Her wrinkled fingers flash over the green-and-white checked tablecloth as she lays out a row of cards. Queen of clubs. Six of diamonds. Seven of hearts.

She licks her lips and peers through thick bifocals at an anxious hairdresser sitting across from her. "Why do you want this man back?" she asks in a throaty whisper, then lays down a king of clubs. "There's someone better who wants to get back in your life."

Three days a week, 66-year-old Betty Setters sits at this table in the Lansdowne Inn and listens to the dreams, desires, sorrows and fears of those who come to her for guidance.

Whether they seek her regularly, or consult her on a whim after a burger and pint of Bud Light, their questions are more or less the same: Who will love me? What will happen to those I love? Where will the money come from? What will I do with the years of my life?

Dressed in denim shorts and white sneakers, her short gray hair neatly combed, Miss Betty, as she is called here, looks more like a spunky grandmother than any Hollywood image of a psychic. But for nearly four decades, she has been gazing at cards and telling her visions of the future, both joyful and sad.

"I have a third eye. It's like a movie camera," she says. "I do believe I can help people sometimes."

Sitting under a hanging stained-glass lamp, with two decks of cards and a pack of Pall Mall lights resting on the table in front of her, Miss Betty says that she sees a barrage of images, some crisply defined, some vague, when she concentrates on a person's future.

Getting vibrations

She begins each reading by asking her client to shuffle the deck of playing cards while thinking of a wish. "There's a residue of their vibrations on the cards," says the East Baltimore resident, stretching the word "vibrations" to four syllables.

"Sometimes I can pick up the fear from them."

Since antiquity, people have sought the advice of those who claim to be seers. The early Greeks consulted the priestess of the Oracle at Delphi, and the ancient Egyptians asked their priests for prognostications. The prophecies of the 16th-century French apothecary Nostradamus are still frequently referenced - at least by the supermarket tabloids - and modern seers such as John Edwards and Miss Cleo have found fame on television.

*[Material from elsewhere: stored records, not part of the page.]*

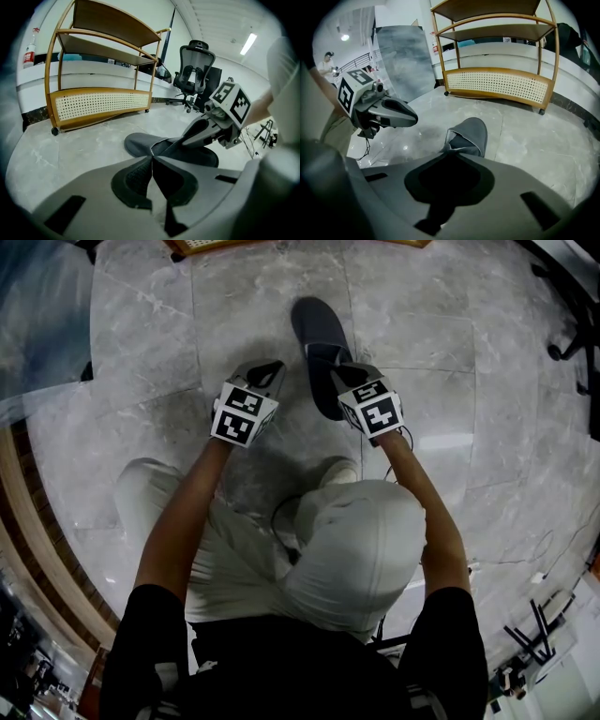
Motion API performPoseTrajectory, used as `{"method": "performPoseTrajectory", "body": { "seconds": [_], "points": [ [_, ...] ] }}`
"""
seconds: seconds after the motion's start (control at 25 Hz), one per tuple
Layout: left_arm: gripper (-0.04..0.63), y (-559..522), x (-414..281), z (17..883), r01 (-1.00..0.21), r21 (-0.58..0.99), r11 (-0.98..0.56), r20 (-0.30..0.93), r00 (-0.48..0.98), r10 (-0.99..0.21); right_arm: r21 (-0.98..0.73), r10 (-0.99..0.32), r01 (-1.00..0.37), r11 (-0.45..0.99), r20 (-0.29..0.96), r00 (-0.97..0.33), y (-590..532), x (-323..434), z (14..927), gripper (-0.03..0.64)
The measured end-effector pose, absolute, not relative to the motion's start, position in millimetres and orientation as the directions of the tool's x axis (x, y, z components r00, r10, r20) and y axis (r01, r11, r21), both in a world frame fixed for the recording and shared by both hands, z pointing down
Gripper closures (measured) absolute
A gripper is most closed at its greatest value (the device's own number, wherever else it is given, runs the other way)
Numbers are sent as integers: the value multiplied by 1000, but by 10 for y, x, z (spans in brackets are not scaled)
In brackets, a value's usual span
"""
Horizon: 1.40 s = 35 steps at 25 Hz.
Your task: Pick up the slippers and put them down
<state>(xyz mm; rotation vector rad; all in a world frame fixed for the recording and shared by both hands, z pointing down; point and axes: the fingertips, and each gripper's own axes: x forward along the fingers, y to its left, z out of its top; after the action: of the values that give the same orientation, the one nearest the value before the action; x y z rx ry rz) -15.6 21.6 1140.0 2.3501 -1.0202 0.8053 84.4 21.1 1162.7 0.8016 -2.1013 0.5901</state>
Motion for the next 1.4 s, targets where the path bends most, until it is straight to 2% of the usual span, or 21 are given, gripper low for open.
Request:
{"method": "performPoseTrajectory", "body": {
  "seconds": [0.32,1.16,1.4],
  "points": [
    [588,296,-213,11533,-767,176,-617,687,545,-480,-164,-305,-710,684,821,-483,305,807,11786,598],
    [588,299,-381,11609,-794,191,-577,704,520,-483,-182,-258,-698,693,841,-476,448,758,11857,488],
    [588,281,-417,11622,-794,178,-581,707,514,-485,-169,-274,-695,699,835,-478,427,763,11779,483]
  ]
}}
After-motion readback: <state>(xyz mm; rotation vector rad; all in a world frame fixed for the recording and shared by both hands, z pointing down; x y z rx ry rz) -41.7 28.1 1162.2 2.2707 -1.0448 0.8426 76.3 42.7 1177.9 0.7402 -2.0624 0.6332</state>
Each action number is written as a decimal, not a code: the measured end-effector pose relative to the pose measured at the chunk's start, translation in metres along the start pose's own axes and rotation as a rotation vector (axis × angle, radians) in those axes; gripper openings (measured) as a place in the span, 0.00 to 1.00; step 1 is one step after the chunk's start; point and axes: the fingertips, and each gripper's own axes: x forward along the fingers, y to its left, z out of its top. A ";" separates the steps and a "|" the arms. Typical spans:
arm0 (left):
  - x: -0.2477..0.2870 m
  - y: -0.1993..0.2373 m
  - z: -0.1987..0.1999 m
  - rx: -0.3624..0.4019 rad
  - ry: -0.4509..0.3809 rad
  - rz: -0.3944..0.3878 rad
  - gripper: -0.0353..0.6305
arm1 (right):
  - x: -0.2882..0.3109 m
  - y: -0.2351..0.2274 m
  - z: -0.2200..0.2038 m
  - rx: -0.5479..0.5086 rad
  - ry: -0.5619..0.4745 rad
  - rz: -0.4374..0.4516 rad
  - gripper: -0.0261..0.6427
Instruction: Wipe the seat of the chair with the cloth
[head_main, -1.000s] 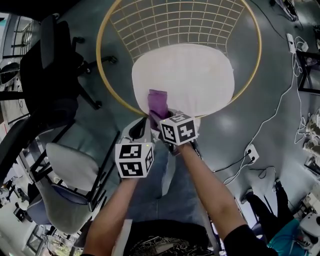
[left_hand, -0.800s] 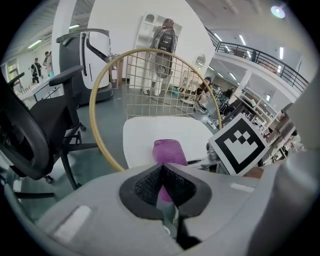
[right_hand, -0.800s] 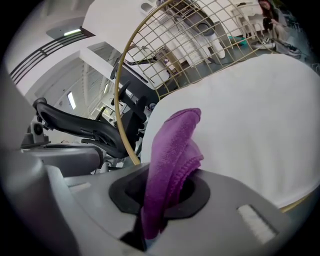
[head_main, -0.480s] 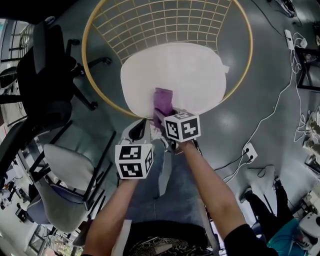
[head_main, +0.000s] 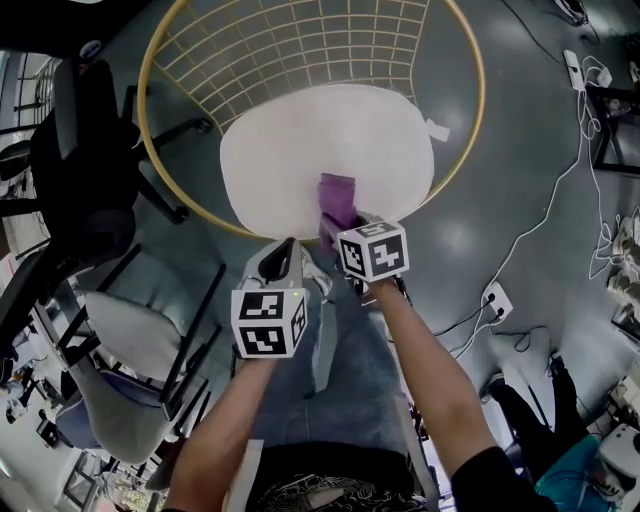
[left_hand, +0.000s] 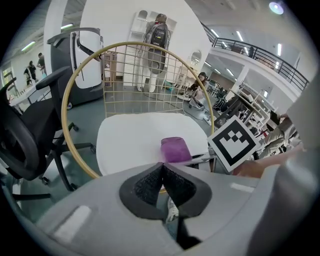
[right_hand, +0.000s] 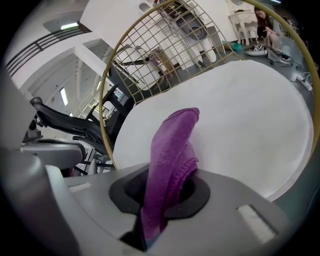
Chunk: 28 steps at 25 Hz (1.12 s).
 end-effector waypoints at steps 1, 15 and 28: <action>0.002 -0.003 0.001 0.003 0.001 -0.002 0.05 | -0.003 -0.005 0.000 -0.002 0.000 -0.004 0.13; 0.023 -0.055 0.013 0.038 0.010 -0.032 0.05 | -0.056 -0.071 0.006 -0.046 -0.008 -0.065 0.13; 0.038 -0.090 0.037 0.032 -0.013 -0.044 0.05 | -0.105 -0.121 0.030 -0.109 0.013 -0.125 0.13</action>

While many scoff that clairvoyants are a bunch of hogwash, the plethora of palmists and card readers testifies to their enduring popularity. Their names run the gamut from the familial (Sister Bess, Sister Teresa and Sister Lisa) to the matronly (Mrs. Lee, Mrs. White and Mrs. Williams ) to all-out alliterative (Miss Millie Miller, Sister Susan and Madam Mary, whose shop is, perhaps appropriately, on Wise Avenue in Dundalk.)

As Miss Betty consults her cards and murmurs advice to her clients, it is apparent that she is part psychiatrist, part tough big sister and part concerned mother to her clients.

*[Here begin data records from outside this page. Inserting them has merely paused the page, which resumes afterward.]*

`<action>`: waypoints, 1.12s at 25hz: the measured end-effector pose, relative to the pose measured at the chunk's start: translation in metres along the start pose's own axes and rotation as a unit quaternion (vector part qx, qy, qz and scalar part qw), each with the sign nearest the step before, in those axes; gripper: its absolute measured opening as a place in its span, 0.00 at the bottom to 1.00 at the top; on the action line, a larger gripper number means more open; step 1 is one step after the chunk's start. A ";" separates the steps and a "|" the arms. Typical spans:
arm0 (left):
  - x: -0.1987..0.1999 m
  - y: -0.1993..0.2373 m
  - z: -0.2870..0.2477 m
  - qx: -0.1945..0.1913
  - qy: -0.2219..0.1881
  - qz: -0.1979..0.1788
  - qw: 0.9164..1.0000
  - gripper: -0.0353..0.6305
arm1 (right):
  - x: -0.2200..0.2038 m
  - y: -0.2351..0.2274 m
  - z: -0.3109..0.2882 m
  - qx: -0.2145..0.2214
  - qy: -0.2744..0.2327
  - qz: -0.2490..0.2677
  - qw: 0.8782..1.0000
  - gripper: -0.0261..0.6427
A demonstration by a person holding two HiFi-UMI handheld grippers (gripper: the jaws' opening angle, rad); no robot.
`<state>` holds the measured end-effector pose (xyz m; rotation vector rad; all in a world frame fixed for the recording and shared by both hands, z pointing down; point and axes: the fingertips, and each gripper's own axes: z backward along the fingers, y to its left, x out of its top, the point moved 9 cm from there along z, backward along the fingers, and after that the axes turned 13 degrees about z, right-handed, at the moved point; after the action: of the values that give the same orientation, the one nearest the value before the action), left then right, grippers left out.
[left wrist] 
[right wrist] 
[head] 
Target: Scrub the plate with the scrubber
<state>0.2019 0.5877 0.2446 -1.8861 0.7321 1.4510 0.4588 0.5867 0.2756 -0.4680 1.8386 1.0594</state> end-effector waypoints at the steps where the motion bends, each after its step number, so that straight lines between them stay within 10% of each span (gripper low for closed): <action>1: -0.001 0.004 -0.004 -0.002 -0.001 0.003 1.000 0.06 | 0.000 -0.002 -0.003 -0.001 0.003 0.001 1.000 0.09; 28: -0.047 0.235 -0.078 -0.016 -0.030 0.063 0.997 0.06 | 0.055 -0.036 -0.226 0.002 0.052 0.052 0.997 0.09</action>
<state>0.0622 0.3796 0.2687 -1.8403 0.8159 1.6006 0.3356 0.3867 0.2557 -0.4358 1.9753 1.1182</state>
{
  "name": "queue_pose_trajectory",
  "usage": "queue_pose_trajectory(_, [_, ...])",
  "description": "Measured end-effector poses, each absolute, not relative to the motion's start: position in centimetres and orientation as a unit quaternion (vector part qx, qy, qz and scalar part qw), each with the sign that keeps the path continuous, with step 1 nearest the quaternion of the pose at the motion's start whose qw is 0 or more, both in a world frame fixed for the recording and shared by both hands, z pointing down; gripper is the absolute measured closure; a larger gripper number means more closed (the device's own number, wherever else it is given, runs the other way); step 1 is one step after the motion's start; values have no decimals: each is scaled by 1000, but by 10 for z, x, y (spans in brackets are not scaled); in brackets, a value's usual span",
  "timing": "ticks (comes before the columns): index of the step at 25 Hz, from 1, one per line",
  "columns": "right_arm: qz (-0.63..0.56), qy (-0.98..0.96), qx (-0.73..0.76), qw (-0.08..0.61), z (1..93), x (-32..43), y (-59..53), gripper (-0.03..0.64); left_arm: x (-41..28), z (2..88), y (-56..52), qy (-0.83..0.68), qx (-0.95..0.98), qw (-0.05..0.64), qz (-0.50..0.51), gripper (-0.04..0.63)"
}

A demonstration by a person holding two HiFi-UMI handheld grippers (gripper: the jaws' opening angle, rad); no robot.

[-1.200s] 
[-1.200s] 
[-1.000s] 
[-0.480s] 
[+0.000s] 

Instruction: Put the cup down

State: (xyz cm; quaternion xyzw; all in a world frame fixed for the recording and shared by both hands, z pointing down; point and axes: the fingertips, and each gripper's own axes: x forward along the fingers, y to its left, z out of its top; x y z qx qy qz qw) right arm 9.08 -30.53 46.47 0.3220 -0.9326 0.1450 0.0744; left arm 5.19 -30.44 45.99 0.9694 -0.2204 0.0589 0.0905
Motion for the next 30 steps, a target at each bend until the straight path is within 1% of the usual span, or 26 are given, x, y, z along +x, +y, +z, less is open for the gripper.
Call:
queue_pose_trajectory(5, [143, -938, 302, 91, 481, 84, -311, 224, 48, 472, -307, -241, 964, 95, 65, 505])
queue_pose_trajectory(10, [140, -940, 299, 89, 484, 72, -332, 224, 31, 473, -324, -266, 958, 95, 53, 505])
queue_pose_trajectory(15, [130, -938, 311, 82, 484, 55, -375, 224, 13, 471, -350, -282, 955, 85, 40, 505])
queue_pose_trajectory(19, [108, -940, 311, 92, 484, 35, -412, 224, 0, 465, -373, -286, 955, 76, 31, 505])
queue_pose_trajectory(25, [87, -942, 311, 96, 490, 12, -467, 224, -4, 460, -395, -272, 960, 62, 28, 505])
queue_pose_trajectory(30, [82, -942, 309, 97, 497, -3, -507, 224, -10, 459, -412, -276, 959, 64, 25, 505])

"You going down the ocean?" she asks Mandy Geyer, a 30-year-old store manager from Baltimore. "Check your tires before you go."

To Joyce Wilson, a 57-year-old waitress at the Glen Burnie Golden Corral, Miss Betty has this to say: "I've told you, you've got to get rid of this man, Joyce. You wait every day for that phone to ring, don't you? Every time that phone rings, you think it's him calling."

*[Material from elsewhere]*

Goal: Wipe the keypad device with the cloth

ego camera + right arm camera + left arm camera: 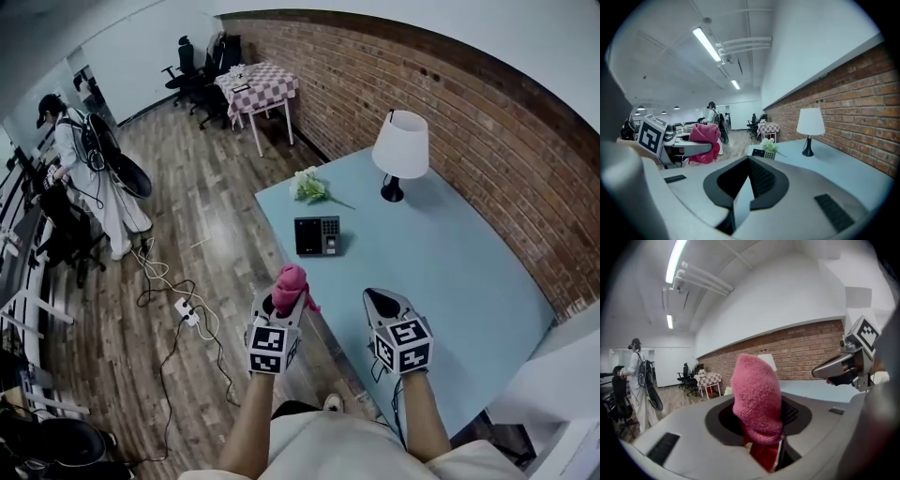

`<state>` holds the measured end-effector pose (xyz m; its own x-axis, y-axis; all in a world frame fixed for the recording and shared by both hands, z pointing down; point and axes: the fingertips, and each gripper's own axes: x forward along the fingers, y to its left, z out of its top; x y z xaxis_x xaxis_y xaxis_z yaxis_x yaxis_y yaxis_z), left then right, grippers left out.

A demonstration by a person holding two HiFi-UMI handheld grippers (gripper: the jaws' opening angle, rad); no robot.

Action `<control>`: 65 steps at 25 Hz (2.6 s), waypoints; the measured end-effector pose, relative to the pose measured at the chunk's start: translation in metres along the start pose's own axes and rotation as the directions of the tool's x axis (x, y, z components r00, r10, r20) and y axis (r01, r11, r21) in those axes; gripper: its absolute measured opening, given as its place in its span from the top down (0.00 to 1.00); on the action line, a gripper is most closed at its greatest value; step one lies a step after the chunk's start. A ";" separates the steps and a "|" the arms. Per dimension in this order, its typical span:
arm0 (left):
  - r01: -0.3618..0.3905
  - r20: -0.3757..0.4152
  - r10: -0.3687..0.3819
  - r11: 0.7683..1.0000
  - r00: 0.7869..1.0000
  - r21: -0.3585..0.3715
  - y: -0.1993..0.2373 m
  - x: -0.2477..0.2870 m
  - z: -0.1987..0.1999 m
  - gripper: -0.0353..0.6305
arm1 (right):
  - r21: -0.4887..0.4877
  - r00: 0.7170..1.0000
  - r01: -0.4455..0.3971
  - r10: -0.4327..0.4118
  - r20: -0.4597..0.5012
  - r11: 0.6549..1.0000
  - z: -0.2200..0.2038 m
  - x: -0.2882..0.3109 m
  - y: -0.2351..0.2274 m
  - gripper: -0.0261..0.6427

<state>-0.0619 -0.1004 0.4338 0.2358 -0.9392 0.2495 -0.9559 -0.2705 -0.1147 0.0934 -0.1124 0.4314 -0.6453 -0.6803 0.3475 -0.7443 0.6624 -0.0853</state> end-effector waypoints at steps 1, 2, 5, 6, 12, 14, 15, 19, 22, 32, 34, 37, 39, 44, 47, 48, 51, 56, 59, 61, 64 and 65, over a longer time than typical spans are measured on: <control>-0.007 0.018 0.007 1.000 1.000 0.003 0.003 -0.007 0.010 0.66 | -0.019 1.000 -0.007 0.008 0.016 1.000 0.009 -0.003 0.004 0.94; -0.015 0.036 0.015 1.000 0.999 0.008 0.006 -0.013 0.020 0.65 | -0.037 0.999 -0.015 0.017 0.029 0.999 0.018 -0.006 0.008 0.94; -0.040 0.087 0.038 0.999 0.995 0.024 0.013 -0.036 0.047 0.65 | -0.075 0.997 -0.033 0.038 0.063 0.997 0.040 -0.014 0.025 0.94; -0.043 0.100 0.040 0.999 0.994 0.030 0.014 -0.045 0.054 0.65 | -0.082 0.996 -0.035 0.042 0.077 0.996 0.046 -0.018 0.031 0.94; -0.041 0.140 0.033 0.998 0.990 0.056 0.010 -0.106 0.072 0.65 | -0.119 0.987 -0.063 0.079 0.140 0.991 0.070 -0.048 0.081 0.94; -0.038 0.155 0.029 0.998 0.988 0.057 0.005 -0.129 0.075 0.65 | -0.124 0.984 -0.057 0.077 0.161 0.991 0.077 -0.067 0.097 0.94; -0.033 0.159 0.023 0.998 0.987 0.061 0.002 -0.139 0.076 0.65 | -0.121 0.982 -0.052 0.073 0.173 0.991 0.080 -0.077 0.104 0.94; -0.017 0.174 0.005 0.998 0.985 0.065 -0.015 -0.188 0.074 0.65 | -0.108 0.975 -0.041 0.064 0.212 0.993 0.080 -0.119 0.131 0.94; -0.011 0.182 -0.001 0.998 0.983 0.066 -0.028 -0.225 0.071 0.65 | -0.103 0.977 -0.031 0.052 0.207 0.994 0.069 -0.147 0.153 0.94; -0.059 0.133 0.038 0.986 0.990 0.158 -0.079 -0.354 0.040 0.65 | -0.164 0.977 -0.046 0.079 0.197 0.985 0.031 -0.254 0.240 0.94; -0.055 0.147 0.032 0.986 0.989 0.155 -0.090 -0.377 0.039 0.65 | -0.177 0.973 -0.058 0.095 0.209 0.982 0.028 -0.276 0.256 0.94; -0.032 0.173 0.007 0.990 0.985 0.141 -0.105 -0.404 0.042 0.65 | -0.192 0.969 -0.040 0.085 0.233 0.981 0.026 -0.305 0.269 0.94; -0.023 0.186 0.000 0.992 0.982 0.123 -0.114 -0.416 0.044 0.65 | -0.195 0.968 -0.026 0.073 0.238 0.980 0.024 -0.319 0.272 0.94; -0.036 0.182 0.017 0.994 0.983 0.100 -0.127 -0.438 0.042 0.65 | -0.211 0.972 -0.028 0.075 0.221 0.977 0.013 -0.337 0.281 0.94; -0.038 0.191 0.020 0.995 0.981 0.095 -0.134 -0.448 0.040 0.65 | -0.229 0.973 -0.032 0.083 0.214 0.973 0.008 -0.342 0.288 0.94; -0.039 0.192 0.020 0.995 0.981 0.096 -0.136 -0.450 0.039 0.65 | -0.234 0.974 -0.033 0.084 0.212 0.972 0.006 -0.344 0.289 0.94; -0.040 0.190 0.021 0.995 0.982 0.095 -0.140 -0.453 0.036 0.65 | -0.239 0.974 -0.030 0.082 0.209 0.971 0.002 -0.348 0.289 0.94; -0.045 0.166 0.029 0.994 0.986 0.095 -0.141 -0.457 0.035 0.65 | -0.264 0.981 -0.011 0.062 0.186 0.965 -0.003 -0.350 0.289 0.94; -0.046 0.167 0.030 0.995 0.986 0.094 -0.140 -0.457 0.030 0.65 | -0.277 0.983 -0.007 0.058 0.177 0.961 -0.008 -0.347 0.290 0.94; -0.041 0.171 0.024 0.994 0.985 0.099 -0.139 -0.457 0.023 0.65 | -0.277 0.983 -0.006 0.056 0.176 0.961 -0.014 -0.343 0.293 0.94; -0.031 0.173 0.013 0.994 0.985 0.105 -0.136 -0.455 0.016 0.65 | -0.274 0.983 -0.009 0.058 0.173 0.962 -0.021 -0.336 0.298 0.94; -0.027 0.172 0.009 0.994 0.985 0.108 -0.135 -0.455 0.014 0.65 | -0.273 0.983 -0.011 0.060 0.172 0.962 -0.022 -0.334 0.299 0.94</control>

Having a resident psychic keeps things interesting at the little restaurant and bar by the train tracks on Hammonds Ferry Road, says Pete Panselinos, who owns the Lansdowne Inn with Gus Kimos.

"I've seen people that they leave here and they cry and other people that are very happy leaving here," says Panselinos, a portly man with laughing eyes and a thick Greek accent. "One time there was a woman crying in the bathroom. It took hours to get her out of here. I said [to Miss Betty], 'What you tell that lady? Don't tell people bad things. Only tell people the good things.' "

But Miss Betty says that, in most cases, she shares her predictions whether they are positive or not. Visions of death or illness can be terrible, she says, adding, "Sometimes it feels like a curse, hon."

Although she believes that all people have some ability to foretell the future, Miss Betty says that she believes she has a God-given gift. When she was born, she says, a caul, or a portion of the amniotic sac, was covering her face, which some believe portends psychic ability.

At the age of 4, she left the tiny town of Moorefield, W.Va., to live with her grandparents in Baltimore's Otterbein neighborhood.

When she was 13, she watched a friend's uncle read cards, then picked them up and startled him with her own predictions. But it wasn't until she divorced her husband, the father of her five children, in 1972 that Miss Betty began to read cards regularly. Over the years, she has read cards in a number of bars, restaurants and private homes.